*Aim of the task:*
Each record should be output exactly, with every character kept.

Data extracted from a collection:
○ ○ ○ ○ ○

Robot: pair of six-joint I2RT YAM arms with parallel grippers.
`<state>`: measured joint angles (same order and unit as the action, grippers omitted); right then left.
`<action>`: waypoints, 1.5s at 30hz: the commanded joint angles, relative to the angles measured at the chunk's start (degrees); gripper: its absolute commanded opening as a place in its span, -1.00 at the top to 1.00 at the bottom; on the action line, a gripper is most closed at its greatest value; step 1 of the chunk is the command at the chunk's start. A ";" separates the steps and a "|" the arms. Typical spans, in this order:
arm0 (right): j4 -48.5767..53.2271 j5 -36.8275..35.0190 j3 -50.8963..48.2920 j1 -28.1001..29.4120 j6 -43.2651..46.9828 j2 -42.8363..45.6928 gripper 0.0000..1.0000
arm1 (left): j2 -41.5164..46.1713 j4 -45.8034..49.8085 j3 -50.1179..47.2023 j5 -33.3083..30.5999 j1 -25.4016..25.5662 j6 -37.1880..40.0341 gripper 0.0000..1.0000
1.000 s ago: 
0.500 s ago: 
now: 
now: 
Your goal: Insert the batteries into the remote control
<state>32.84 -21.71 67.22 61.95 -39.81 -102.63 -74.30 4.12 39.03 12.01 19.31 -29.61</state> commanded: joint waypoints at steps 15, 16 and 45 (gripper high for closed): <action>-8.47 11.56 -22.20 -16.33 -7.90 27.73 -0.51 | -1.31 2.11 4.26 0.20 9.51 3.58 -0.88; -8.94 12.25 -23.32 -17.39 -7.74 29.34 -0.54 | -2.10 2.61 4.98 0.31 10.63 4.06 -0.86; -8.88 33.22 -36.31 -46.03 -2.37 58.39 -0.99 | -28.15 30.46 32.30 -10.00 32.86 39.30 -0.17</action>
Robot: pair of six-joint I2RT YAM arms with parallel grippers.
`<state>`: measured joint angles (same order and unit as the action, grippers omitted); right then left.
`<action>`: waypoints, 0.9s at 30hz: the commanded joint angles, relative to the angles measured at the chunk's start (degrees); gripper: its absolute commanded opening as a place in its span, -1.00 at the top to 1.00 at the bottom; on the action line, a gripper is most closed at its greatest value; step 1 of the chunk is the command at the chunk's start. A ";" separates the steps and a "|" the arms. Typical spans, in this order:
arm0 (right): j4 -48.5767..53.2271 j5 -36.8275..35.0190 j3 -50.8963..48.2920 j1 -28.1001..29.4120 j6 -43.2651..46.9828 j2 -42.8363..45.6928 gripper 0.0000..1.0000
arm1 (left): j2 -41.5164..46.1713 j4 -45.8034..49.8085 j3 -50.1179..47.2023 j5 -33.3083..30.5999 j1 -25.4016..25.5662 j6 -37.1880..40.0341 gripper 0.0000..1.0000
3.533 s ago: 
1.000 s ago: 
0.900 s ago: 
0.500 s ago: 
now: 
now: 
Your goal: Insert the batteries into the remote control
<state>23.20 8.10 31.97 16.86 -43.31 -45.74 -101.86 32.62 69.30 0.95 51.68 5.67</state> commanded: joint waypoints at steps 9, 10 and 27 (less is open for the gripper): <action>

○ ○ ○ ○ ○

*Result of this exercise:*
Robot: pair of six-joint I2RT YAM arms with parallel grippers.
`<state>`: measured joint angles (same order and unit as the action, grippers omitted); right then left.
`<action>`: waypoints, 1.5s at 30hz: the commanded joint angles, relative to the angles measured at the chunk's start (degrees); gripper: its absolute commanded opening as a place in its span, -1.00 at the top to 1.00 at the bottom; on the action line, a gripper is most closed at its greatest value; step 1 of the chunk is the command at the chunk's start. A ";" separates the steps and a "|" the arms. Typical spans, in this order:
arm0 (right): j4 -48.5767..53.2271 j5 -36.8275..35.0190 j3 -50.8963..48.2920 j1 -28.1001..29.4120 j6 -43.2651..46.9828 j2 -42.8363..45.6928 gripper 0.0000..1.0000
arm1 (left): j2 -41.5164..46.1713 j4 -45.8034..49.8085 j3 -50.1179..47.2023 j5 -33.3083..30.5999 j1 -25.4016..25.5662 j6 -37.1880..40.0341 gripper 0.0000..1.0000
1.000 s ago: 
0.500 s ago: 
now: 
now: 
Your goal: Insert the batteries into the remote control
<state>32.84 -21.71 67.22 61.95 -39.81 -102.63 -74.30 4.12 39.03 12.01 19.31 -29.61</state> commanded: joint waypoints at steps 15, 16 and 45 (gripper high for closed): <action>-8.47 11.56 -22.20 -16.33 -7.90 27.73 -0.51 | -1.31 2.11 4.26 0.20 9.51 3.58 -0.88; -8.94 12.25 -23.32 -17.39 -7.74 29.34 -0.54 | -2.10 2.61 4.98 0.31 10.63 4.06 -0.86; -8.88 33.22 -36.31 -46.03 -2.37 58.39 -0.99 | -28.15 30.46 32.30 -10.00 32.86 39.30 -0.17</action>
Robot: pair of six-joint I2RT YAM arms with parallel grippers.
`<state>`: measured joint angles (same order and unit as the action, grippers omitted); right then left.
`<action>`: waypoints, 0.9s at 30hz: the commanded joint angles, relative to the angles measured at the chunk's start (degrees); gripper: its absolute commanded opening as a place in its span, -1.00 at the top to 1.00 at the bottom; on the action line, a gripper is most closed at its greatest value; step 1 of the chunk is the command at the chunk's start. A ";" separates the steps and a "|" the arms. Typical spans, in this order:
arm0 (right): j4 -48.5767..53.2271 j5 -36.8275..35.0190 j3 -50.8963..48.2920 j1 -28.1001..29.4120 j6 -43.2651..46.9828 j2 -42.8363..45.6928 gripper 0.0000..1.0000
arm1 (left): j2 -41.5164..46.1713 j4 -45.8034..49.8085 j3 -50.1179..47.2023 j5 -33.3083..30.5999 j1 -25.4016..25.5662 j6 -37.1880..40.0341 gripper 0.0000..1.0000
3.533 s ago: 
1.000 s ago: 
0.900 s ago: 
0.500 s ago: 
now: 
now: 
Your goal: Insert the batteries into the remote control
<state>23.20 8.10 31.97 16.86 -43.31 -45.74 -101.86 32.62 69.30 0.95 51.68 5.67</state> commanded: joint waypoints at steps 9, 10 and 27 (less is open for the gripper): <action>

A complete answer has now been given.